Please copy exactly the lines that run from the start of the entries to the line containing "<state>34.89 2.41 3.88", inclusive.

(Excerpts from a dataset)
========================================

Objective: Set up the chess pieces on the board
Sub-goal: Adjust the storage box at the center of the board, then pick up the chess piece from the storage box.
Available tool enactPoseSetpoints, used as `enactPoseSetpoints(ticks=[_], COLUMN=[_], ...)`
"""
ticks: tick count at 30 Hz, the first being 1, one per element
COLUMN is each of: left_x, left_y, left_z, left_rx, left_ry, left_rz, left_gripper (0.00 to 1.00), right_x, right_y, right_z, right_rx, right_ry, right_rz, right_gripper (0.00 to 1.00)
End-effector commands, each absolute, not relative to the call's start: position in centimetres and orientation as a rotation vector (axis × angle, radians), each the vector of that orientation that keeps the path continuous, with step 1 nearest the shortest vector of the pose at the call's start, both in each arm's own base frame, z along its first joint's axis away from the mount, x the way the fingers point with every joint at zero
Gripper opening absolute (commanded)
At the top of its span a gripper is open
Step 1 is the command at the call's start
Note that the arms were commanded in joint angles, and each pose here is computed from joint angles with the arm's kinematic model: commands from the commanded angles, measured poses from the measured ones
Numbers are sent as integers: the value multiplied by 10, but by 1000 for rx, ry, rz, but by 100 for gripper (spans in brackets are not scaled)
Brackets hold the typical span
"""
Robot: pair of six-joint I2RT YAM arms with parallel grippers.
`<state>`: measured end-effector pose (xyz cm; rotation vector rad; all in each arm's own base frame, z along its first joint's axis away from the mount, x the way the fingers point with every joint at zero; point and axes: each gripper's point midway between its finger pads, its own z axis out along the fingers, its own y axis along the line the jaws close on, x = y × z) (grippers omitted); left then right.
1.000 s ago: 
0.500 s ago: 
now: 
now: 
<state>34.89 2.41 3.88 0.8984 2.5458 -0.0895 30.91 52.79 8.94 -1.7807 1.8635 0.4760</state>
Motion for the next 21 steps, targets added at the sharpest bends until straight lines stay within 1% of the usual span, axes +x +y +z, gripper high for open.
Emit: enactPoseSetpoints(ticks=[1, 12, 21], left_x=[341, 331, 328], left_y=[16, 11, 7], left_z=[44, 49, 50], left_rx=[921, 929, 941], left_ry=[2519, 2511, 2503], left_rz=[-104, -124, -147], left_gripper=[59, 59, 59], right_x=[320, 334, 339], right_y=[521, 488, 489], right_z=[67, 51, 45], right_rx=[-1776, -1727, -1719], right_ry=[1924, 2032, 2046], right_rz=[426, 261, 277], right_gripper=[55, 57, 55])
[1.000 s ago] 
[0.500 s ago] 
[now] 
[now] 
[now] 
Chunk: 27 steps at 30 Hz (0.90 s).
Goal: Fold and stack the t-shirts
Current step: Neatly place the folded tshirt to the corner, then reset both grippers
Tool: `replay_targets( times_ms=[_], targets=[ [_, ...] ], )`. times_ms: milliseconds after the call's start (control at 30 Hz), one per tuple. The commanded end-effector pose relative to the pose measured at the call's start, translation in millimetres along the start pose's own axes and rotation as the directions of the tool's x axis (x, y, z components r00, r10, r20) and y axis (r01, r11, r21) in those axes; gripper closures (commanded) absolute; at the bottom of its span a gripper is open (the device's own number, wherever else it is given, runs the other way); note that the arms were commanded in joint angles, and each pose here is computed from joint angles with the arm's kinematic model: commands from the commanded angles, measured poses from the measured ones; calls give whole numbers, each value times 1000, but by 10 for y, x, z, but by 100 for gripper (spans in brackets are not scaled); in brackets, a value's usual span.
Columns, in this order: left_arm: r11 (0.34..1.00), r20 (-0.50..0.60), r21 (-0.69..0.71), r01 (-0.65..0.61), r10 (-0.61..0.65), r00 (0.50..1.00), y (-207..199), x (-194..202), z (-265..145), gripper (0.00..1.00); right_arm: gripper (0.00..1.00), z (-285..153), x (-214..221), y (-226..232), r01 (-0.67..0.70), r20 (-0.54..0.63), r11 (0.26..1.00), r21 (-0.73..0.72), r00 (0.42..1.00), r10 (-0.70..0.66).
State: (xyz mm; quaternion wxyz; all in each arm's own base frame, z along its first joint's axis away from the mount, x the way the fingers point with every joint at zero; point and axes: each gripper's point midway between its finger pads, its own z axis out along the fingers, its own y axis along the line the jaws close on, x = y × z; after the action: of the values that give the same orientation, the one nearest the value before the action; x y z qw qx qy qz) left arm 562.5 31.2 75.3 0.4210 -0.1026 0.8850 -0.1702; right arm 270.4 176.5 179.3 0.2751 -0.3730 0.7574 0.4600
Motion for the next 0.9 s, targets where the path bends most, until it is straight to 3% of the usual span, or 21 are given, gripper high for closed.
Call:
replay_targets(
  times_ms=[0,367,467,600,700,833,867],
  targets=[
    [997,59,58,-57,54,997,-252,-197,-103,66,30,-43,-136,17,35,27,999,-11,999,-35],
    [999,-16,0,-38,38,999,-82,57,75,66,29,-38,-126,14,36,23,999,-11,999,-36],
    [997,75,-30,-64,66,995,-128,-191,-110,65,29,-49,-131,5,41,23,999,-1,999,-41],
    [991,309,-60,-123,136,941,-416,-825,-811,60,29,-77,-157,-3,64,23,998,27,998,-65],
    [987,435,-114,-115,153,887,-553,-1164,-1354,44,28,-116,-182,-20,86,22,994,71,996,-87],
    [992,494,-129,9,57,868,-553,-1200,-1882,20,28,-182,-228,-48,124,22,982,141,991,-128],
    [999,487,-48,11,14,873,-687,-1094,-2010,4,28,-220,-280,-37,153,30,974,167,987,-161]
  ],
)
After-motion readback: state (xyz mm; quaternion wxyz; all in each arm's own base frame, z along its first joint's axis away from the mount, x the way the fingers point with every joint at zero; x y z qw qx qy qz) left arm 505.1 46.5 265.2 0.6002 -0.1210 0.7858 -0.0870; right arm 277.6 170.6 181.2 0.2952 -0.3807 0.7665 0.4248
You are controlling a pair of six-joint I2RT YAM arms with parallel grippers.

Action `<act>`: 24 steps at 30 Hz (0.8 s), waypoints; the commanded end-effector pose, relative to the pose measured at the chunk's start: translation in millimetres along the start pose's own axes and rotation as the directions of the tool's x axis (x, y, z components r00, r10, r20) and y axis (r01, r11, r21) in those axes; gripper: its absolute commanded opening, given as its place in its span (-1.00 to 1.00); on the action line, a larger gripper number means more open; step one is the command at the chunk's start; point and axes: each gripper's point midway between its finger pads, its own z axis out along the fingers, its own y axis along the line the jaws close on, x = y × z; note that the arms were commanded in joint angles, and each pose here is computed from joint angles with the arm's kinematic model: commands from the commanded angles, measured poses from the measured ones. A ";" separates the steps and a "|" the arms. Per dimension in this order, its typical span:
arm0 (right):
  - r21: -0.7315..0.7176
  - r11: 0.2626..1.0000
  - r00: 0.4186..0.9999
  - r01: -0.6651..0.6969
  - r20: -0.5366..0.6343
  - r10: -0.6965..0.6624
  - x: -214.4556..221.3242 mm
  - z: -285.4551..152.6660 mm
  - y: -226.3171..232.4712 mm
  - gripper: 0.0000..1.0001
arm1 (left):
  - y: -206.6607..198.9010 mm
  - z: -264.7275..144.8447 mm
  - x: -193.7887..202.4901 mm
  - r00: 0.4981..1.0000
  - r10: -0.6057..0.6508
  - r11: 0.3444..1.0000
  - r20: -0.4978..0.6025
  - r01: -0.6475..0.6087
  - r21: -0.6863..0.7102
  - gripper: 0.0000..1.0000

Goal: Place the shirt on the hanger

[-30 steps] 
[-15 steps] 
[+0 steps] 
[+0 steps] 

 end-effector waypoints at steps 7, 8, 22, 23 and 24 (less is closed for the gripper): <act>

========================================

> **Task response**:
Objective: Set up the chess pieces on the board
Sub-goal: Adjust the storage box at the center of the board, then pick up the chess piece from the storage box.
Available tool enactPoseSetpoints, used as `enactPoseSetpoints(ticks=[_], COLUMN=[_], ...)`
"""
ticks: tick count at 30 Hz, the first being 1, one per element
COLUMN is each of: left_x, left_y, left_z, left_rx, left_ry, left_rz, left_gripper (0.00 to 1.00), right_x, right_y, right_z, right_rx, right_ry, right_rz, right_gripper (0.00 to 1.00)
End-effector commands, each absolute, not relative to the call's start: position in centimetres and orientation as a rotation vector (axis × angle, radians), each the vector of that orientation that keeps the path continuous, with step 1 nearest the shortest vector of the pose at the call's start, both in each arm's own base frame, z along its first joint's axis away from the mount, x the way the fingers point with every joint at zero
Gripper opening absolute (commanded)
At the top of its span a gripper is open
Step 1 is the command at the call's start
Note that the arms were commanded in joint angles, and each pose here is computed from joint angles with the arm's kinematic model: commands from the commanded angles, measured poses from the measured ones
Numbers are sent as integers: the value multiplied by 10, but by 1000 for rx, ry, rz, but by 100 for gripper (spans in brackets are not scaled)
Brackets hold the typical span
"""
Robot: pair of six-joint I2RT YAM arms with parallel grippers.
`<state>`: measured end-effector pose (xyz cm; rotation vector rad; all in each arm's own base frame, z along its first joint's axis away from the mount, x the way the fingers point with every joint at zero; point and axes: each gripper's point midway between its finger pads, its own z axis out along the fingers, its own y axis along the line the jaws close on, x = y × z) (grippers omitted); left then right.
1.000 s ago: 
0.500 s ago: 
now: 
now: 
<state>34.89 2.41 3.88 0.8984 2.5458 -0.0895 30.91 52.79 8.94 -1.7807 1.8635 0.4760</state>

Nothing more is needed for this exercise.